On Pootle we segment texts based on major punctuation. This is very useful as an initial approximation, as it breaks the text into (mostly) semantic segments.
It’s far from perfect, though. The punctuation is not consistent, for example. I have been recording such instances, and intend, when my translation is done, to go back over the whole corpus and resegment. Obviously this is not urgent, but I thought I’d record my thoughts here.
This gives us an opportunity to create segments using any means we like. One important criterion is that the texts should be reversible; that is, we should be able to resegment them. Here’s some options.
- Change the punctuation (in original text) to make it consistent.
- Advantages: simple, improves the text. (I will be doing this to some extent regardless.)
- Disadvantages: It won’t work every time. Particularly, it breaks on ellipsis, which sometimes should indicate segment, sometimes not. Also, punctuation might be corrected at some point, which would ruin everything!

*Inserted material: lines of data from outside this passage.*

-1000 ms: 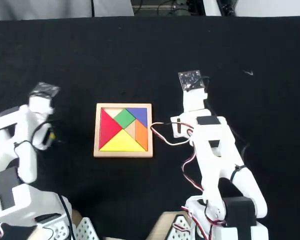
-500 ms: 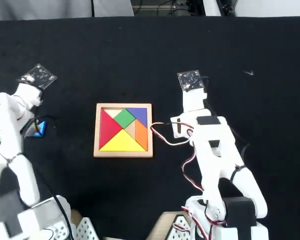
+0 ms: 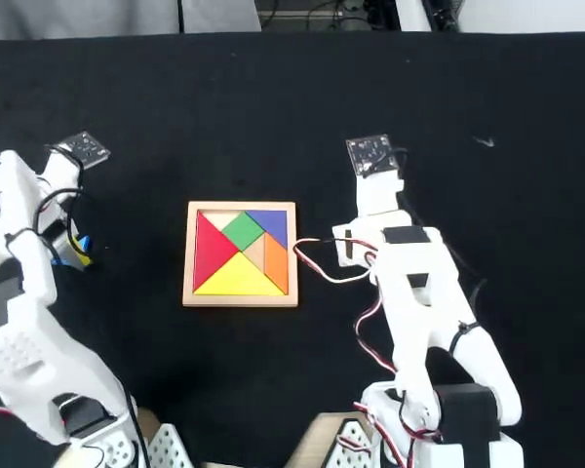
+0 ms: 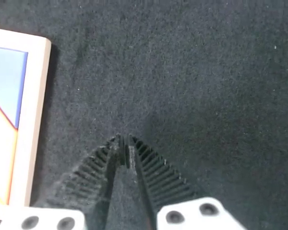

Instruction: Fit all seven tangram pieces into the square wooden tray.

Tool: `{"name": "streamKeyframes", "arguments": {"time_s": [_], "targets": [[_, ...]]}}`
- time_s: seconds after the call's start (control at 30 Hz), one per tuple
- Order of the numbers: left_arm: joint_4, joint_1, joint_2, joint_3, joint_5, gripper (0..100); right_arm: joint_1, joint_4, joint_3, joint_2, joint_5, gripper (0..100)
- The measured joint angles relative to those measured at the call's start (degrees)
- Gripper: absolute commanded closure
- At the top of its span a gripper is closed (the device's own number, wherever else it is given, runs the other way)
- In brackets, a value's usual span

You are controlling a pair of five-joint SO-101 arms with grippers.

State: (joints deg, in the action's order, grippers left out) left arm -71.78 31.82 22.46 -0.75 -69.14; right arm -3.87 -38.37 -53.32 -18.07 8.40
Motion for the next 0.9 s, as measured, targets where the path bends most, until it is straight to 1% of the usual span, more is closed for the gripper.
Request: {"name": "streamKeyframes", "arguments": {"time_s": [0.17,0.3,0.43,0.73,0.83,0.9], "targets": [[-0.62,-0.18,6.51,5.63,-0.18,73,0.00,0.09,0.00,0.00,0.00,98.7],[-2.46,-0.70,8.97,6.77,-3.16,79,0.00,0.18,0.00,0.00,0.00,98.7],[-4.57,-1.14,9.58,7.30,-5.63,82,0.00,0.18,0.00,0.00,0.00,98.7],[-5.54,-1.58,9.76,7.30,-6.15,83,0.00,0.26,0.00,0.00,0.00,98.7],[-5.54,-1.58,9.76,7.30,-6.15,89,0.00,0.26,0.00,0.00,0.00,98.7],[-5.63,-1.58,9.76,7.30,-6.15,90,0.00,0.26,0.00,0.00,0.00,98.7]]}}
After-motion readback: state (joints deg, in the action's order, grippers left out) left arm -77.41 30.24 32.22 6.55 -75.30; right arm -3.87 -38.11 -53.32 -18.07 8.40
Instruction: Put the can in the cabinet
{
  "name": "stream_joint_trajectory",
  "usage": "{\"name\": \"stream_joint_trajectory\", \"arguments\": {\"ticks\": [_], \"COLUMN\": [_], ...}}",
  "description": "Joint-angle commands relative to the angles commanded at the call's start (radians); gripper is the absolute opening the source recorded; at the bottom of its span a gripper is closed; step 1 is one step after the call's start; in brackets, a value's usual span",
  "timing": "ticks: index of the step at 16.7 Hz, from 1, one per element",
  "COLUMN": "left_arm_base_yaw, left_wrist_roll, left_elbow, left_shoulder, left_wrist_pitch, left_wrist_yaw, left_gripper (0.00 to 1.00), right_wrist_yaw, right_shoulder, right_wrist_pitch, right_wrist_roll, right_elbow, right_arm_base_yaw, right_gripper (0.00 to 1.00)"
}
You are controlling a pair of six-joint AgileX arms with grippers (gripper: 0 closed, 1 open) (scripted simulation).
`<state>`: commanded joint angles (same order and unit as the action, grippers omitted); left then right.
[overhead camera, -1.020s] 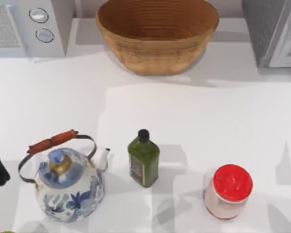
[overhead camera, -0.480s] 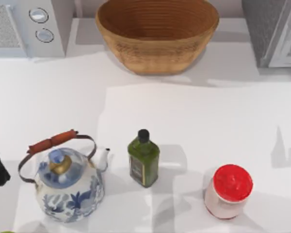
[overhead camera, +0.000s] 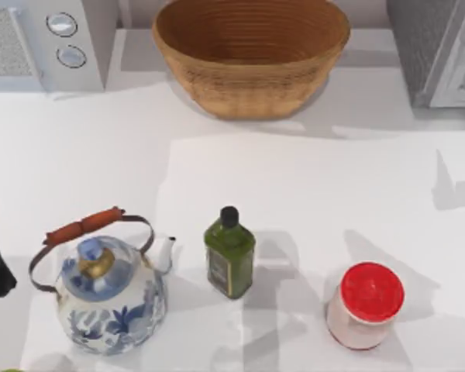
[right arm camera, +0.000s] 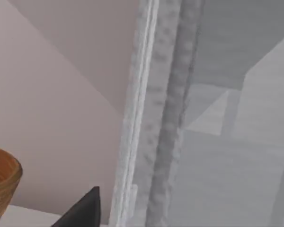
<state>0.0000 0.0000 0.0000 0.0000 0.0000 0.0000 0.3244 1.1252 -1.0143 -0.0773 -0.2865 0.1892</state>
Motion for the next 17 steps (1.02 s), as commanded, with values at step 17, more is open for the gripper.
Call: {"name": "stream_joint_trajectory", "arguments": {"ticks": [17], "left_arm_base_yaw": [0.000], "left_wrist_roll": [0.000], "left_elbow": [0.000], "left_shoulder": [0.000], "left_wrist_pitch": [0.000], "left_wrist_yaw": [0.000], "left_gripper": [1.00], "right_wrist_yaw": [-0.005], "right_shoulder": [0.824], "right_wrist_pitch": [-0.388], "right_wrist_roll": [-0.011], "right_elbow": [0.044], "right_arm_base_yaw": [0.166], "right_gripper": [1.00]}}
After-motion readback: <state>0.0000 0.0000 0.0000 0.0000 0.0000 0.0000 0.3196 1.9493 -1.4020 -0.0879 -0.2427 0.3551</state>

- Just do it by hand in the PO files.
- Advantages: pure coding, no changes to text required.
- Disadvantages: Loses reversibility.
- Use some other markup. Add an HTML span or something to indicate segments.
- Advantages: umm …
- Disadvantages: makes the code crappy.
- Use standoff
- Advantages: super clean, nothing is in the text.
- Disadvantages: it doesn’t exist.
- Insert some dedicated glyph at segmentation points
- Advantages: Simple, unambiguous, robust. We could use NULL character, which, if I am not mistaken, has a similar usage in C, etc.
- Disadvantages: Might bug out? If the text is reused, people might not know they are there. Maybe use ␀?